Provided material –
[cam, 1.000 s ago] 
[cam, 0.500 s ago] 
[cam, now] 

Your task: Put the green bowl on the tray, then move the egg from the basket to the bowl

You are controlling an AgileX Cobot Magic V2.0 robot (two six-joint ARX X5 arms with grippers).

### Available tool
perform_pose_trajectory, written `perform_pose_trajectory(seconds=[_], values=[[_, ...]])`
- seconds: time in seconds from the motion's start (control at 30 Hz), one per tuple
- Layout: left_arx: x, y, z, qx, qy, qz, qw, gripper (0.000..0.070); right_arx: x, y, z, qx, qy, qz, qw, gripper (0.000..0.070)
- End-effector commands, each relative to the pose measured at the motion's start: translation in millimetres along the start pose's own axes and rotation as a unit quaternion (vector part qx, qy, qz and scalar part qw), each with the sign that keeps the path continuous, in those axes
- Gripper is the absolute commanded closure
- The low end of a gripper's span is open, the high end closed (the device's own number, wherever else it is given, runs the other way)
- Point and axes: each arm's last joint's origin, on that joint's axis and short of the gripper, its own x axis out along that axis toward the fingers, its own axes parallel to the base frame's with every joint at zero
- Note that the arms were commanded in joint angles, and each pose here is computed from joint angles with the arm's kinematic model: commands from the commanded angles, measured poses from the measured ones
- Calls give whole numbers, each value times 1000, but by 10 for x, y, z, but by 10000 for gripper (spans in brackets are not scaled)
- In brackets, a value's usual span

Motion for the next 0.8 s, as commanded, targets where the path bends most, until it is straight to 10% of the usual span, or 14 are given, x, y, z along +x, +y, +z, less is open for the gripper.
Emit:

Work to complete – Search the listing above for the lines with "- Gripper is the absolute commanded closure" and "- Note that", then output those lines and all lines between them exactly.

Reply –
- Gripper is the absolute commanded closure
- The low end of a gripper's span is open, the high end closed (the device's own number, wherever else it is given, runs the other way)
- Point and axes: each arm's last joint's origin, on that joint's axis and short of the gripper, its own x axis out along that axis toward the fingers, its own axes parallel to the base frame's with every joint at zero
- Note that the arms were commanded in joint angles, and each pose here is computed from joint angles with the arm's kinematic model: commands from the commanded angles, measured poses from the measured ones

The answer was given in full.